The moment of good feeling in the money markets which I referenced on Friday has evaporated. My money market source says that the headline news from Europe has overwhelmed the markets and fear is once again ascendant.In addition to the widely disseminated headlines there are other stories percolating below the surface which have also contributed to the dire glum mood.


also -- and this from a man who is not particularly given to melodrama:

The conventional wisdom held that the successful passage of the rescue legislation would introduce some stability into the markets. The ink was not dry on the legislation when stocks began to head south again, and in a serious manner. It is beginning to look as though the authorities well need divine intervention to save the day.

My suggestion is that members of the staff at the New York Fed should take some time and trek two blocks south to Our Lady of Victory Church at Pine and William. They should get down on their knees and pray and then light a candle.

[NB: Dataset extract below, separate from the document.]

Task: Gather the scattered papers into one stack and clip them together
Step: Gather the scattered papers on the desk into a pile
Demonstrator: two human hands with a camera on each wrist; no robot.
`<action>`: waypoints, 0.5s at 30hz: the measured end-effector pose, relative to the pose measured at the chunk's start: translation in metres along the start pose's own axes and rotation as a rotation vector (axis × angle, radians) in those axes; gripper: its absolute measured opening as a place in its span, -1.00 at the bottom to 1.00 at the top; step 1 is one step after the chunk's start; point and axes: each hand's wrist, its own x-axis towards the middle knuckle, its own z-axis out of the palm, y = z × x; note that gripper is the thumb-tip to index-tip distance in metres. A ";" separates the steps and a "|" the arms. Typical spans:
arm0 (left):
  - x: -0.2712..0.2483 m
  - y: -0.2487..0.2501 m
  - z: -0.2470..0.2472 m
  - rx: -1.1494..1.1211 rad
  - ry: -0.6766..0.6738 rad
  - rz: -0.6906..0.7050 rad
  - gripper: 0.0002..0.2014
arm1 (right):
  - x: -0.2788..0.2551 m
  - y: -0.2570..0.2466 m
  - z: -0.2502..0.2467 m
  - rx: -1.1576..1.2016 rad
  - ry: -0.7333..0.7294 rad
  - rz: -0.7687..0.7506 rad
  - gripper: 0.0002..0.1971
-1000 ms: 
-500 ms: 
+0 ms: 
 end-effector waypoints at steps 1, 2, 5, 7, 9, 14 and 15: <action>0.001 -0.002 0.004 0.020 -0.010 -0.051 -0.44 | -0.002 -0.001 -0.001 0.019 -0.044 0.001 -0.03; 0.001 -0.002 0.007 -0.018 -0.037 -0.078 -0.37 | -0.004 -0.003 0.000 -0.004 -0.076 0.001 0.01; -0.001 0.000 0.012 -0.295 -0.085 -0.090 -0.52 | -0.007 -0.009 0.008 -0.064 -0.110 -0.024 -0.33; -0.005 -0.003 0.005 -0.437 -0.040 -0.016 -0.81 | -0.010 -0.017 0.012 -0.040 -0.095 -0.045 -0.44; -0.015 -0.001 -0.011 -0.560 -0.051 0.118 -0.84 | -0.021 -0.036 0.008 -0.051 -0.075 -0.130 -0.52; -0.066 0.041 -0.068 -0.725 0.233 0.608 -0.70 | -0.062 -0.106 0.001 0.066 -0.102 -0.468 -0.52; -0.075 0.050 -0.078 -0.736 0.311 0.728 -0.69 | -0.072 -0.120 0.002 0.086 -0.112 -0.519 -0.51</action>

That looks like the only viable solution for now.


new fed actions -- decidedly not the massive global coordinate rate cut that nouriel roubini might have advocated to stave off collapse -- look weak in the face of this monster. assume crash positions? the worst outcome looks increasingly probable.

UPDATE: felix salmon manages yet deeper pessimism thaan roubini.

We're long past the point at which a global coordinated rate cut -- the dropping of vast amounts of money from helicopters -- will help things. Central bank liquidity injections are powerless in the face of serious worries about the solvency of the global financial system. In order to restore trust, what's needed is massive bank recapitalizations.

Given the pain involved in getting TARP through Congress, I can't imagine that anybody has any appetite for yet another massive bailout bill, even if such a thing is desperately needed. At the very least, we're going to have to wait for the arrival of a new administration, in January. Which means the next three months could be extremely gruesome indeed.


UPDATE: more from john jansen:

The Federal Reserve announcement earlier today of a gigantic increase in the size of the TAF program has not broken the logjam or sweetened the mood.The gentleman with whom I speak on this topic suggests that if we have a few more days of this inactivity and illiquidity, then the direness of the situation will leave the Fed will it will be force to guarantee Libor deposits and commercial paper.

He also remarks that we are at the point of self fulfilling prophecy. On that point he references the S and P downgrade of Royal Bank Scotland this morning.